L’interpretazione adottata valorizza una sorta di criterio di competenza, identificando il regime da applicare in base al quadro vigente al tempo dell’attribuzione, attraverso l’esercizio del diritto di opzione, del diritto alla percezione del componente reddituale.Siffatto criterio sembra essere riferito, in termini sistematici, alle previsioni di cui all’articolo 3 della legge 212/2000. Sulla base di questo insieme di considerazioni l’applicabilità, nel caso di specie, della disciplina in essere al momento di esercizio del diritto di opzione pare rappresentare una corretta soluzione interpretativa.Una delle peculiarità delle stock option, infatti, è quella di dar origine a una sorta di fattispecie impositiva a formazione progressiva, nel senso che i diversi momenti in cui si declina normalmente un piano sono idonei ad assumere rilevanza ai fini della modulazione del prelievo.

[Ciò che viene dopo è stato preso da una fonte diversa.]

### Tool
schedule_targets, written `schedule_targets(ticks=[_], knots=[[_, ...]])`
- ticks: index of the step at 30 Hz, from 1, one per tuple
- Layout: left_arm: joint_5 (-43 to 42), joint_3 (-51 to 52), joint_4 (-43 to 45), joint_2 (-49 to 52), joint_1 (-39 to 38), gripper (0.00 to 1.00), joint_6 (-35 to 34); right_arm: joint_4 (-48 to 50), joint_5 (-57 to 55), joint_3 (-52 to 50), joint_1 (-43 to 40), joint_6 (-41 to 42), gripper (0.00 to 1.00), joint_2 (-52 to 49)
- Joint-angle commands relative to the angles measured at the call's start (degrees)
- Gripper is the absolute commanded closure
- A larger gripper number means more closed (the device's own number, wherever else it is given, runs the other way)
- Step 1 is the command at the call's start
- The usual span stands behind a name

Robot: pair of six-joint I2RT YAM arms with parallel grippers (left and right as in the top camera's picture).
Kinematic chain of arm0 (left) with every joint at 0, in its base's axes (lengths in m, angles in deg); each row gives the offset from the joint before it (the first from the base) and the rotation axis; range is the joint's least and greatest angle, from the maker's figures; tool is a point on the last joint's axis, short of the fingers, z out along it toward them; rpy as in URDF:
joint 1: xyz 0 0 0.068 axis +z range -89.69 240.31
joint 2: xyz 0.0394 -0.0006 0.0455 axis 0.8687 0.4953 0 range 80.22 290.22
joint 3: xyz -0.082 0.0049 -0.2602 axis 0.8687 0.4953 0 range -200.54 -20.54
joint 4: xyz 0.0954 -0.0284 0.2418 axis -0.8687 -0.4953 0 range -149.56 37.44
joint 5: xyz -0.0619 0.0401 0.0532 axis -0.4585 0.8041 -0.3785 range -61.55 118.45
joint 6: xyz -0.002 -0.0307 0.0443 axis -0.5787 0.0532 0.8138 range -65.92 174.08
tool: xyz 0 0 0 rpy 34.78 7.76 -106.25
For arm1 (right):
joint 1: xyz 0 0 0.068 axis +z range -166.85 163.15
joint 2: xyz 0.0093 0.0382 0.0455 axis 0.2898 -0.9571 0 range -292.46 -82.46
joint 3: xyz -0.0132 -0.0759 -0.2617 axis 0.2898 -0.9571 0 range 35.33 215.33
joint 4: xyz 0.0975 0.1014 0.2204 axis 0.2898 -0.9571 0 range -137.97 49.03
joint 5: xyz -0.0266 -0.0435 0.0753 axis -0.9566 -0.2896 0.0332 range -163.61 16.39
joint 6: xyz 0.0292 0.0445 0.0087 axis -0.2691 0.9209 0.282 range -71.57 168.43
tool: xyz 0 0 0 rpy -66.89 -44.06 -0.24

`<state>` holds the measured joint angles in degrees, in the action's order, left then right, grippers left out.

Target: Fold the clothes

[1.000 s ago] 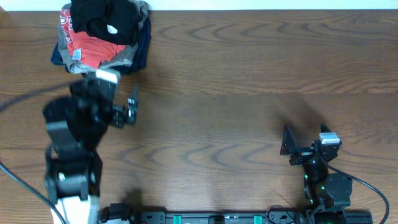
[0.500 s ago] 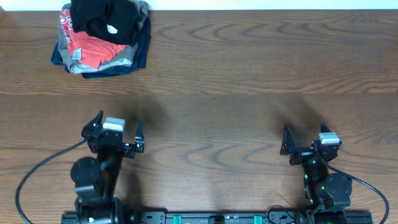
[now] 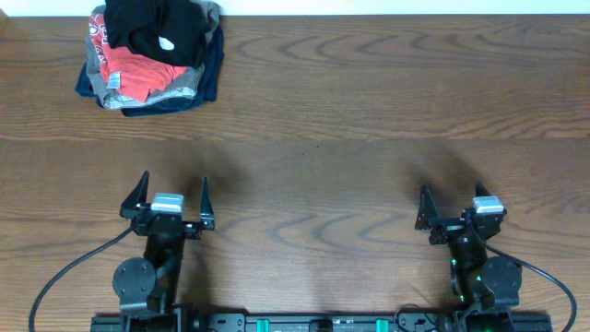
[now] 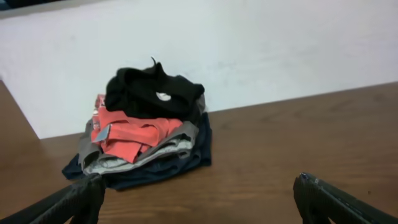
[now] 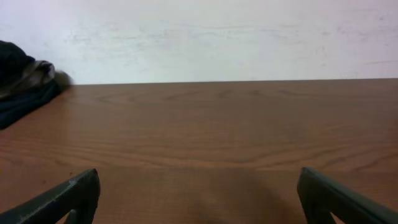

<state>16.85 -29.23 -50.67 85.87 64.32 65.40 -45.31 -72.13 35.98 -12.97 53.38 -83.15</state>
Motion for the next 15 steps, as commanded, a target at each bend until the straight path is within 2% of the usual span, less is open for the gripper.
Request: schedule_targets(ticks=[1, 15], knots=[[0.74, 1.36, 0.42, -2.64, -0.24, 0.02, -1.14, 0.11, -0.15, -0.28, -0.87, -0.76, 0.01, 0.42], [0.76, 5.27, 2.82, -5.55, -0.24, 0.02, -3.23, 0.11, -0.15, -0.28, -0.87, -0.76, 0.01, 0.42]])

Sotto un profilo di certezza del diritto e di tutela del legittimo affidamento, si pone l’esigenza di salvaguardare le aspettative di tassazione basate sul regime in vigore al momento dell’attribuzione del diritto alla percezione, segnatamente laddove sopravvengano evoluzioni normative che modifichino sostanzialmente le regole del gioco allorché i beneficiari si trovino a incassare il fringe benefit. Da questa impostazione la dottrina (Assonime circolare 23/2007) e la prassi (circolare 1/E/2007) hanno fatto scaturire la volontà di rendere integralmente applicabile il regime da ultimo introdotto, agli esercizi di opzioni posti in essere a decorrere dalla data di entrata in vigore del Dl 262/2006.I principi generali, di conseguenza, devono essere applicati al caso concreto in maniera tale da non prescindere dalla ricerca delle reali intenzioni sottostanti alla mutazione della disciplina.